Anyone who was touched by the ferment of the '60s has to like the Bafflers, their energy and idealism. Even their dogmatic irritation is infinitely preferable to the "hip" business triumphalism and strident libertarianism of the Wired crowd. It's understandable and healthy that a new generation should want to throw off the stifling mantle of old mythology. Our mechanically nostalgic culture does market the '60s Greatest Hits endlessly, and being forced to listen to "Mellow Yellow" or even "White Rabbit" endlessly must be exquisite torture for a generation that cut its teeth on the Sex Pistols, not the Beatles. Nor is the condescending, more-revolutionary-than-thou attitude of many '60s veterans conducive to a proper passing of the torch.

But understandable as their impatience with '60s mythology may be, the Bafflers are too resentful. At a certain point, their denunciations begin to seem like a rejection of effervescence itself. There is a croaking negativity, an ahistorical narrowness, to their revisionism.

And, in a supreme irony, for all the attention they pay to ersatz "hip" messages, the Bafflers end up themselves deluded by them. Unable to distinguish between authentic and inauthentic hipness, they exemplify the very cultural myopia they denounce when they rage against Official Culture for championing Pearl Jam over the Galaxy of Mailbox Whores. A small but telling example: Frank's lumping together of Iron Butterfly and the Doors as "astoundingly pretentious" -- mentioning in the same sentence a ridiculous group that everybody back then knew to be a joke with a truly original band. (Sure, the Doors were pretentious -- what an unusual trait for a rock group! -- but they usually pulled it off.) As for Frank's facile dismissal of Dylan, one of the great pop artists of the last 50 years, for his "embarrassingly faked Woody Guthrie accents," it exemplifies the pious fetishization of class that prevents him from understanding that great artists can transcend not just their affectations, but their models: Dylan surpassed Woody Guthrie.

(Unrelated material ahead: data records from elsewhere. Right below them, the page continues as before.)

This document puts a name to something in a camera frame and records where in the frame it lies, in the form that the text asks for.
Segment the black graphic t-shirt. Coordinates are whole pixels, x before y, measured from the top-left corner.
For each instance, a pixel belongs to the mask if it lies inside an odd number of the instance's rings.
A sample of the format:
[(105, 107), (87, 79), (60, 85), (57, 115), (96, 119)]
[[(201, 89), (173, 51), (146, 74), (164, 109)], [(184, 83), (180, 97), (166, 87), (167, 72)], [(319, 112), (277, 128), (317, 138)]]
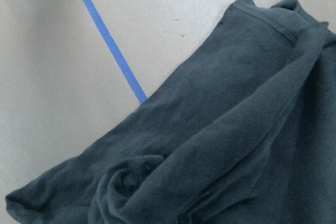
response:
[(237, 0), (82, 154), (5, 198), (20, 223), (335, 223), (335, 34)]

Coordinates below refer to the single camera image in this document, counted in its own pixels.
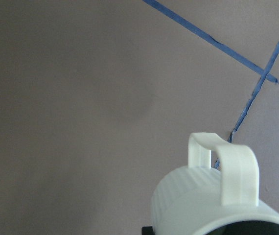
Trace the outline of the white ribbed mug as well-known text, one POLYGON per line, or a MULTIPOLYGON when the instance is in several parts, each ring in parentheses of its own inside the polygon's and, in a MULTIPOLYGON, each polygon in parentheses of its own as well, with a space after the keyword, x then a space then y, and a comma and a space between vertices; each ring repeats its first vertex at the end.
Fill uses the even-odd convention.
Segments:
POLYGON ((193 133, 188 164, 168 173, 151 201, 157 235, 279 235, 279 213, 259 199, 253 151, 193 133))

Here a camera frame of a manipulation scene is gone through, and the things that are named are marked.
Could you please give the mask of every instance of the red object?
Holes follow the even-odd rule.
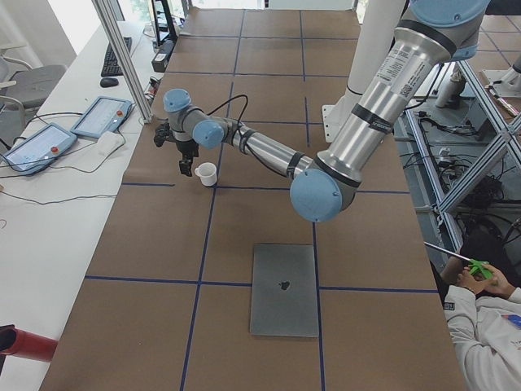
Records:
[[[58,341],[14,327],[0,329],[0,354],[50,362]]]

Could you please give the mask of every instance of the green object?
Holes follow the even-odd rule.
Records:
[[[493,274],[489,269],[485,269],[483,265],[488,265],[486,261],[476,261],[475,259],[469,260],[469,267],[471,268],[471,275],[481,273],[485,279],[491,279]]]

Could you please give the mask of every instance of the apple logo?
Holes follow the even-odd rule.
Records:
[[[278,285],[280,286],[280,288],[283,291],[286,291],[290,287],[290,282],[289,281],[282,281],[282,282],[278,283]]]

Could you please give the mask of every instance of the computer mouse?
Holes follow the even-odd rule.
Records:
[[[118,84],[120,84],[120,81],[117,80],[115,77],[104,77],[99,81],[99,85],[102,88],[114,87]]]

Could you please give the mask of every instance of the white sleeve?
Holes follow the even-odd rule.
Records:
[[[512,293],[508,298],[508,301],[521,304],[521,288],[516,288],[514,293]]]
[[[477,309],[472,292],[451,286],[445,298],[444,312],[467,387],[475,391],[517,389],[516,375],[503,357],[476,340]]]

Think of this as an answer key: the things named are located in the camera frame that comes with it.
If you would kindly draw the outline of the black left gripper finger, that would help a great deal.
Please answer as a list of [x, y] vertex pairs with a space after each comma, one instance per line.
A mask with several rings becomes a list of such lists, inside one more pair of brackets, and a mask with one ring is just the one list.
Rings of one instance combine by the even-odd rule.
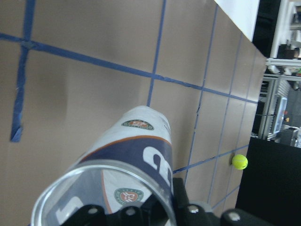
[[173, 207], [174, 211], [178, 212], [179, 210], [187, 207], [189, 204], [189, 199], [182, 178], [173, 178], [173, 192]]

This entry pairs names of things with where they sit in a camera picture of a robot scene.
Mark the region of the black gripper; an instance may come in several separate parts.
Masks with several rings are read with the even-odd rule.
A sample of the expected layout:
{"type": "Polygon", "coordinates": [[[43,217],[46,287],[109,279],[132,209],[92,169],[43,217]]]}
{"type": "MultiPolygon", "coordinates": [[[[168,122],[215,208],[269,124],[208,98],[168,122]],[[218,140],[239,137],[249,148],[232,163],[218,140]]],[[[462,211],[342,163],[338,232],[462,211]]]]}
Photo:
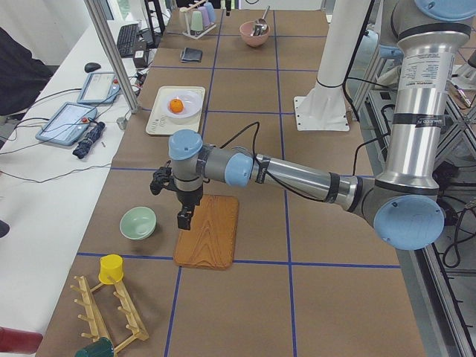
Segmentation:
{"type": "Polygon", "coordinates": [[[189,231],[195,207],[200,205],[203,197],[203,188],[200,187],[193,191],[177,190],[176,196],[181,203],[181,210],[177,214],[178,228],[189,231]]]}

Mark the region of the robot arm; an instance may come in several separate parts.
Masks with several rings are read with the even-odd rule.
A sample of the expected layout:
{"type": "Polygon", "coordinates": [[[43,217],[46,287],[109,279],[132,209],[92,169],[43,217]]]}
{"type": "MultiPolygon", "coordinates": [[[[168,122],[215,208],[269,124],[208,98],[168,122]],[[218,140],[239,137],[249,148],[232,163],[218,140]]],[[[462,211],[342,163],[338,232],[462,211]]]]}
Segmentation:
{"type": "Polygon", "coordinates": [[[316,202],[362,217],[380,239],[400,250],[424,248],[439,238],[444,215],[433,179],[454,56],[470,37],[473,1],[385,1],[382,41],[403,53],[385,168],[375,178],[336,173],[205,144],[192,130],[169,139],[168,189],[182,208],[178,226],[189,229],[205,179],[244,187],[275,183],[316,202]]]}

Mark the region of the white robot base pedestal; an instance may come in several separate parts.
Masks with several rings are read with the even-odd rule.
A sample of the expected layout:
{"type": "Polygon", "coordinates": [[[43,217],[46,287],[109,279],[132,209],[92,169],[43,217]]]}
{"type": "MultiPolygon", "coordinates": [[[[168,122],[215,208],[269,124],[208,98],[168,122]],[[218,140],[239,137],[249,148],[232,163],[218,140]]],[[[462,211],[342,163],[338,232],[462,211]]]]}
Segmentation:
{"type": "Polygon", "coordinates": [[[295,97],[299,131],[348,131],[343,85],[361,30],[366,28],[370,1],[335,3],[315,86],[305,97],[295,97]]]}

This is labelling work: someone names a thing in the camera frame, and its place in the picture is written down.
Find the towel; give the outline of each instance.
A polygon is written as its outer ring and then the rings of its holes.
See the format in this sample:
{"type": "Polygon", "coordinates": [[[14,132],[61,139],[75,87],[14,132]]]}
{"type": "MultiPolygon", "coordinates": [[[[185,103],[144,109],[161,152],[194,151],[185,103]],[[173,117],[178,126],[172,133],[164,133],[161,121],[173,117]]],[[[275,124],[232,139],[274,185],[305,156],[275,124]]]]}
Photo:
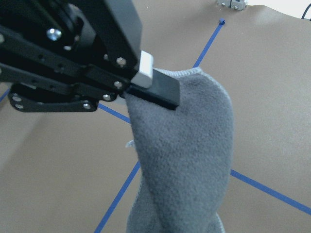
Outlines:
{"type": "Polygon", "coordinates": [[[224,233],[217,210],[232,160],[230,97],[199,67],[159,71],[180,82],[176,110],[125,94],[142,171],[126,232],[224,233]]]}

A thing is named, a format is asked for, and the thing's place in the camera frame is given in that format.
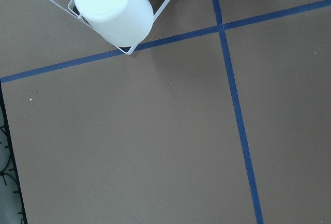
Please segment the white upturned cup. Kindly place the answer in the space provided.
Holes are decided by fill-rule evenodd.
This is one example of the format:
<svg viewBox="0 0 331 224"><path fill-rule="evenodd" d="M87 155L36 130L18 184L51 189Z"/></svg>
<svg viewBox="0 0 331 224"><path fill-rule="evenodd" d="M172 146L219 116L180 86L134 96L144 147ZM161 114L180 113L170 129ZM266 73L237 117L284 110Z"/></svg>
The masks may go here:
<svg viewBox="0 0 331 224"><path fill-rule="evenodd" d="M154 13L149 0L74 0L82 17L108 43L131 47L150 33Z"/></svg>

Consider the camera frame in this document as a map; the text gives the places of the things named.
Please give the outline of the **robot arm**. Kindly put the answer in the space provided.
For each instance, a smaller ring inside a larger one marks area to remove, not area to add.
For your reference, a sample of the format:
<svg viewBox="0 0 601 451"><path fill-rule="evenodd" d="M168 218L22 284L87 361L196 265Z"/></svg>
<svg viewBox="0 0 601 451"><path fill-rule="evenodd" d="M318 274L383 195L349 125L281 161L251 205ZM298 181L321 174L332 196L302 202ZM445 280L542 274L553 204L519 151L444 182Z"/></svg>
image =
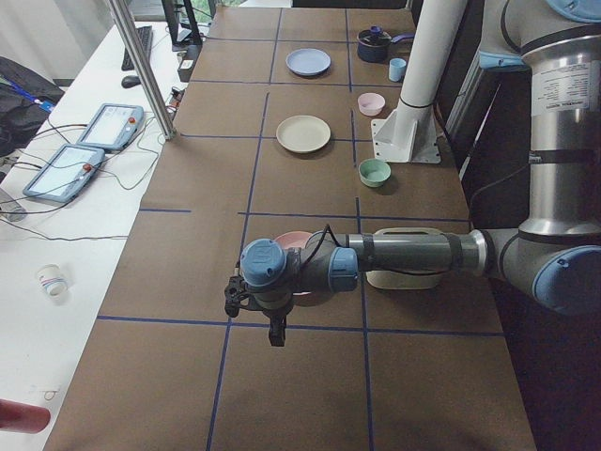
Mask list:
<svg viewBox="0 0 601 451"><path fill-rule="evenodd" d="M600 5L488 1L484 69L532 73L530 213L516 229L455 234L335 234L304 248L260 239L241 253L224 309L259 311L285 343L297 292L351 291L363 272L427 276L458 270L499 278L564 315L600 307L600 224L591 194L600 165Z"/></svg>

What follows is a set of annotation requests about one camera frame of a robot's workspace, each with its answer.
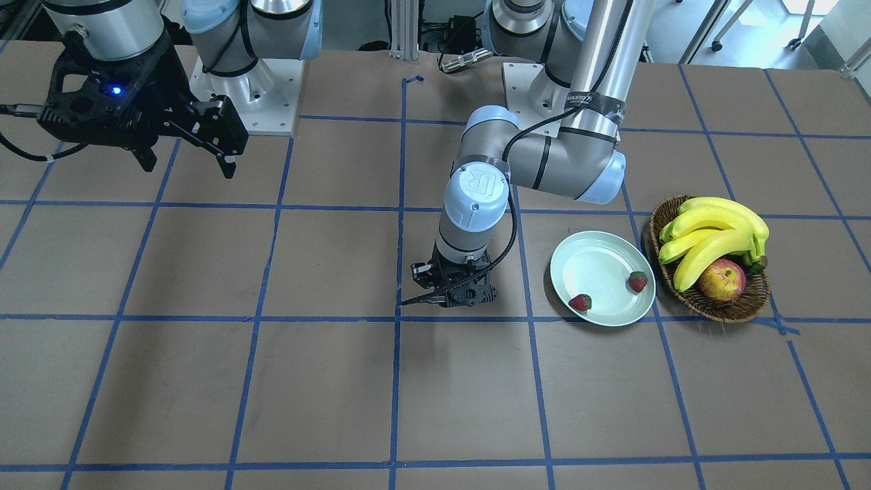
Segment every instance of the metal connector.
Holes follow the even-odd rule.
[[[462,54],[456,59],[442,62],[442,71],[445,73],[456,73],[465,70],[479,61],[484,61],[487,58],[492,58],[493,51],[480,48],[470,53]]]

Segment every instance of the white wall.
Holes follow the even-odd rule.
[[[820,29],[842,58],[850,58],[871,37],[871,2],[840,0],[820,21]],[[856,78],[867,92],[871,92],[871,61],[856,72]]]

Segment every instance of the floor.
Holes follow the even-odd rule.
[[[58,52],[0,44],[4,98],[38,103]],[[857,87],[641,65],[617,199],[516,189],[499,300],[399,307],[422,292],[408,266],[429,258],[466,118],[504,102],[500,69],[325,51],[298,132],[252,137],[232,180],[172,139],[152,174],[110,148],[0,153],[0,488],[870,488]],[[58,147],[29,120],[0,131]],[[760,315],[709,322],[664,288],[624,328],[572,315],[556,245],[596,229],[640,246],[678,194],[766,219]]]
[[[740,0],[729,3],[726,13],[692,58],[694,65],[817,69],[814,58],[804,46],[800,45],[796,50],[785,47],[790,40],[799,36],[802,15],[790,14],[781,0],[755,0],[721,38],[722,50],[713,51],[712,41],[742,3]],[[799,0],[799,3],[803,13],[806,3],[804,0]],[[647,44],[651,47],[653,60],[656,63],[677,63],[711,5],[712,2],[699,0],[681,3],[656,0],[651,27],[647,32]],[[807,34],[814,30],[822,18],[811,16]]]

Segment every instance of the grid square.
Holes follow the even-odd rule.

The Bafflers protest too much: They themselves are victims of the very image-saturated culture they decry. Everything they say about corporate culture flattening everything out and destroying cultural distinctions applies to their own monolithic historical analysis. They trash the au courant academic field of cultural studies, but they themselves commit the "semiotic fallacy" that is endemic to the field: They are unable to distinguish between the thing itself and the film of it at 11. As the Last Poets sang, the revolution was not televised. But the Bafflers, who only saw it on TV, are smugly convinced that the TV version was all there was: They get "Dragnet's" "The LSD Story" confused with the real LSD story. These cats trash hipness, but they could use a few Style Lessons themselves.

So is a counterculture possible today? Maybe not, but a countercultural life is always possible. The world feels dull and contained to the Bafflers -- so what? It was ever thus. The lesson of the '60s -- which very few of us have ever really learned -- is not just to try to change what's wrong with the world, but to change your own life, to make it as big and strange and free as in rare unguarded moments we know it is. Instead of whining about the corporate walls that surround us, the Bafflers should take a tip from the astoundingly pretentious Jim Morrison, and break on through to the other side.